Mallory and Irvine disappeared near the summit with Mallory's body found in 1999.

It has long been speculated that the two had reached the summit, but a study in weather, published by the Royal Geographical Society, has put paid to the idea.

The study says an extreme plunge in barometric pressure, a blinding blizzard and sudden oxygen deprivation killed Mallory and Irvine on the way up.

Atmospheric physicist Kent Moore of the University of Toronto, surgery chief John Semple of Women's College Hospital and Indian researcher Dev Raj Sikka studied long-overlooked meteorological records and other accounts of the weather on the day the British mountaineers vanished, according to the news agency. 

Moore says in the study that until now the "issue of the weather has never really been addressed."

The team analysed 1924 meteorological data from the Himalayas held at the Royal Geographical Society archives in London, and determined that Mallory and Irvine may have been subjected to a sudden drop in barometric pressure of as much as 18 millibars.

"Mount Everest is so high that there is barely enough oxygen near its summit to sustain life, and a drop of pressure of four millibars at the summit is sufficient to drive individuals into a hypoxic state," Semple said.

Given the "cumulative effects of hypoxia, fatigue and extreme cold, Mallory and Irvine would have been at the limit of their endurance as they moved along the Northeast Ridge of Everest", according to the researchers.

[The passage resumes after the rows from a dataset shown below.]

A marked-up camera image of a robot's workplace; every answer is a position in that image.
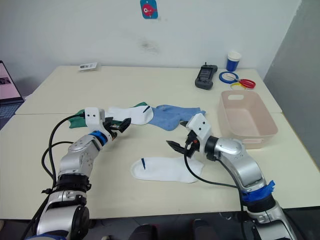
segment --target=white table
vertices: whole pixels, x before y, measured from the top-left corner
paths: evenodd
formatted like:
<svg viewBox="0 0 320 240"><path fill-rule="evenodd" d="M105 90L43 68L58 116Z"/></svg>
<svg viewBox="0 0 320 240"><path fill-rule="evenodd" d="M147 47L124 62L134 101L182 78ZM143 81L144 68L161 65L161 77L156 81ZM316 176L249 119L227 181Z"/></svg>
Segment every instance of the white table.
<svg viewBox="0 0 320 240"><path fill-rule="evenodd" d="M107 110L129 108L140 102L152 107L162 104L215 110L222 91L230 85L214 74L213 88L195 87L196 68L103 66L98 71L78 72L77 66L59 66L27 98L16 114L74 114L85 107ZM282 110L254 69L240 69L240 78L256 82L256 91L270 113Z"/></svg>
<svg viewBox="0 0 320 240"><path fill-rule="evenodd" d="M249 150L268 181L276 183L274 197L283 208L320 205L320 174L303 145L281 113L271 114L279 132L267 146ZM0 131L0 219L30 219L45 198L41 190L52 182L41 166L53 127L68 114L18 114ZM212 132L220 137L217 114L208 109ZM64 123L54 141L75 141L88 133L86 127L69 129ZM184 127L165 131L159 127L132 125L107 145L96 158L88 191L91 218L115 218L168 214L238 211L235 189L203 182L157 182L133 178L130 167L141 157L177 157L166 140L183 143ZM54 147L56 167L68 145ZM233 181L223 167L206 160L202 177L229 183Z"/></svg>

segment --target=black electronic device
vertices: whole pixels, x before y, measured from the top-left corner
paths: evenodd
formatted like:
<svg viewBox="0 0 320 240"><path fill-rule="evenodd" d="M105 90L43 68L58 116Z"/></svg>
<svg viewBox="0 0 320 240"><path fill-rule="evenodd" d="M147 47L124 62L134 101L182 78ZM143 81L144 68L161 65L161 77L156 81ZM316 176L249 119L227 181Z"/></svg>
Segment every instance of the black electronic device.
<svg viewBox="0 0 320 240"><path fill-rule="evenodd" d="M213 86L212 78L218 70L216 65L207 65L207 62L201 66L198 76L195 79L195 86L200 89L209 90Z"/></svg>

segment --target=white sock
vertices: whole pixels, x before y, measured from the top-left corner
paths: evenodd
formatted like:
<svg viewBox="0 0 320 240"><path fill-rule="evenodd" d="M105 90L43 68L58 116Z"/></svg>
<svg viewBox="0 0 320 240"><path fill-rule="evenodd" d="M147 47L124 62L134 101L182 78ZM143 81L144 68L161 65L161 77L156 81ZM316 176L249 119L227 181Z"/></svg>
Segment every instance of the white sock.
<svg viewBox="0 0 320 240"><path fill-rule="evenodd" d="M144 157L136 161L131 167L131 174L136 179L149 181L176 181L193 183L197 179L188 171L184 157ZM195 159L187 158L191 170L198 176L201 175L204 164Z"/></svg>
<svg viewBox="0 0 320 240"><path fill-rule="evenodd" d="M154 112L151 106L135 106L130 108L109 107L105 112L105 117L113 117L113 120L123 121L131 118L131 123L136 125L144 125L151 121Z"/></svg>

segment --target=blue sticker
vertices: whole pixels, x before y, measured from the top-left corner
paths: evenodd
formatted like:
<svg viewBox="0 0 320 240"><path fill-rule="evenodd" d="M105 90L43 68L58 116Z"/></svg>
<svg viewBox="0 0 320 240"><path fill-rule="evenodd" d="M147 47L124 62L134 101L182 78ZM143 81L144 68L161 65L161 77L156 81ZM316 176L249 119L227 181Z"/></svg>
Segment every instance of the blue sticker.
<svg viewBox="0 0 320 240"><path fill-rule="evenodd" d="M140 0L142 16L145 19L157 19L158 9L156 0Z"/></svg>

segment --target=blue paper cup
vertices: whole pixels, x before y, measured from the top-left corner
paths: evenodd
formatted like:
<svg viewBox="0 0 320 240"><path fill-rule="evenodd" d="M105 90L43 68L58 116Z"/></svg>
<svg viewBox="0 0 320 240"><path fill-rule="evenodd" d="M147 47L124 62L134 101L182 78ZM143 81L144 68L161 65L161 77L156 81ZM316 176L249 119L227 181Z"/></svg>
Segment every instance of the blue paper cup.
<svg viewBox="0 0 320 240"><path fill-rule="evenodd" d="M231 51L228 53L228 59L226 62L226 69L229 72L234 72L237 69L238 63L241 59L241 54L236 51Z"/></svg>

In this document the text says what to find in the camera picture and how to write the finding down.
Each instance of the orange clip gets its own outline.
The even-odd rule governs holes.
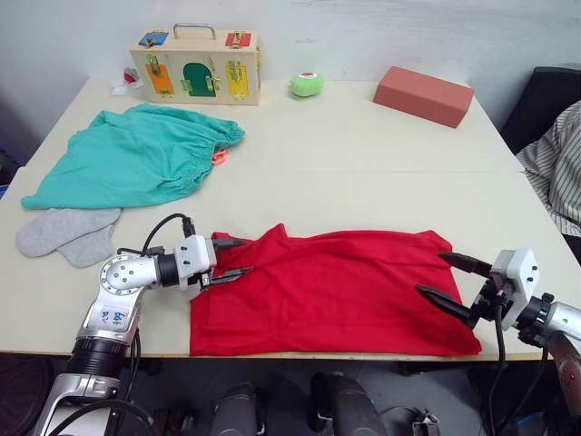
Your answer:
[[[214,165],[220,165],[223,164],[226,161],[226,150],[221,150],[217,153],[214,153],[214,155],[212,156],[212,163]]]

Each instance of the gray sock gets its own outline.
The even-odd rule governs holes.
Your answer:
[[[16,247],[28,257],[44,256],[119,218],[121,209],[49,209],[16,232]]]
[[[69,263],[76,268],[84,268],[104,261],[113,254],[111,232],[113,226],[85,234],[57,248]]]

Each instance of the red t-shirt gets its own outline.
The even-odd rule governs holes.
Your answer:
[[[460,302],[450,267],[437,256],[451,248],[432,231],[292,238],[279,224],[217,253],[217,274],[254,269],[192,300],[190,354],[477,354],[473,332],[414,288],[431,286]]]

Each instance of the striped shirt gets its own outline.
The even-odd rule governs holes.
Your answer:
[[[561,233],[581,237],[581,100],[517,159]]]

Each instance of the green ball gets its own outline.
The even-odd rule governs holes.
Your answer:
[[[302,73],[290,80],[290,91],[299,97],[318,94],[323,89],[325,78],[317,73]]]

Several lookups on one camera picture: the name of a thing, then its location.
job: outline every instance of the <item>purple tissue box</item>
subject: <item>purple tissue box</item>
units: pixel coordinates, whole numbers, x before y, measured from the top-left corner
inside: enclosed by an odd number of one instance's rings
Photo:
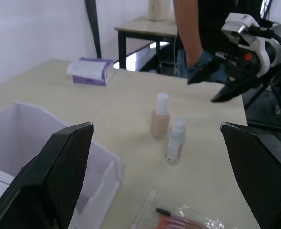
[[[82,57],[70,64],[67,74],[73,76],[74,83],[106,86],[114,76],[113,61]]]

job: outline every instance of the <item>clear bottle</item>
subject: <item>clear bottle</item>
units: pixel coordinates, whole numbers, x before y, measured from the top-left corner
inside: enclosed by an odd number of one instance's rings
[[[175,119],[168,133],[166,160],[170,164],[180,162],[186,139],[185,119]]]

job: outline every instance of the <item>makeup brush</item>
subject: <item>makeup brush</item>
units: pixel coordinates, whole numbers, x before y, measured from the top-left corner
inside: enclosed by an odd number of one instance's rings
[[[190,226],[198,227],[199,229],[209,229],[204,224],[198,223],[198,222],[193,221],[193,220],[189,220],[185,217],[181,217],[181,216],[178,216],[178,215],[175,215],[175,214],[171,214],[170,211],[167,211],[167,210],[164,210],[164,209],[161,209],[161,208],[156,208],[156,212],[158,212],[161,215],[166,216],[166,218],[178,219],[182,222],[185,222],[185,223],[189,224]]]
[[[178,219],[167,217],[167,219],[161,218],[159,222],[160,227],[172,227],[176,229],[200,229],[198,226],[191,225],[189,223],[182,222]]]

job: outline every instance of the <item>white storage box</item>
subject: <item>white storage box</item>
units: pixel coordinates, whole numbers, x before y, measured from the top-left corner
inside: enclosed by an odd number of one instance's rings
[[[53,133],[66,127],[43,108],[13,103],[0,113],[0,171],[16,176]],[[4,183],[10,184],[9,178],[5,177]],[[92,141],[83,188],[69,228],[98,229],[122,178],[120,158]]]

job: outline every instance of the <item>bottle cap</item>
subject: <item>bottle cap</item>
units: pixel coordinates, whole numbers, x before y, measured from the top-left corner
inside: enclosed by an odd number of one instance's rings
[[[159,93],[157,95],[156,115],[166,116],[168,114],[169,95],[166,93]]]
[[[186,120],[183,118],[177,118],[172,123],[172,131],[176,134],[181,134],[186,129]]]

The deadly 1996 "Into Thin Air" storm which killed eight, including New Zealander Rob Hall, had occurred after a pressure drop of eight millibars.

Hillary and Norgay reached the summit on May 29, 1953.

Hillary was always relaxed over the prospect Mallory and Irvine may have beaten them to the top, noting that getting down was a vital part of mountaineering.

Hillary's first words to lifelong friend George Lowe on returning from Everest's summit were: "Well, George, we knocked the bastard off."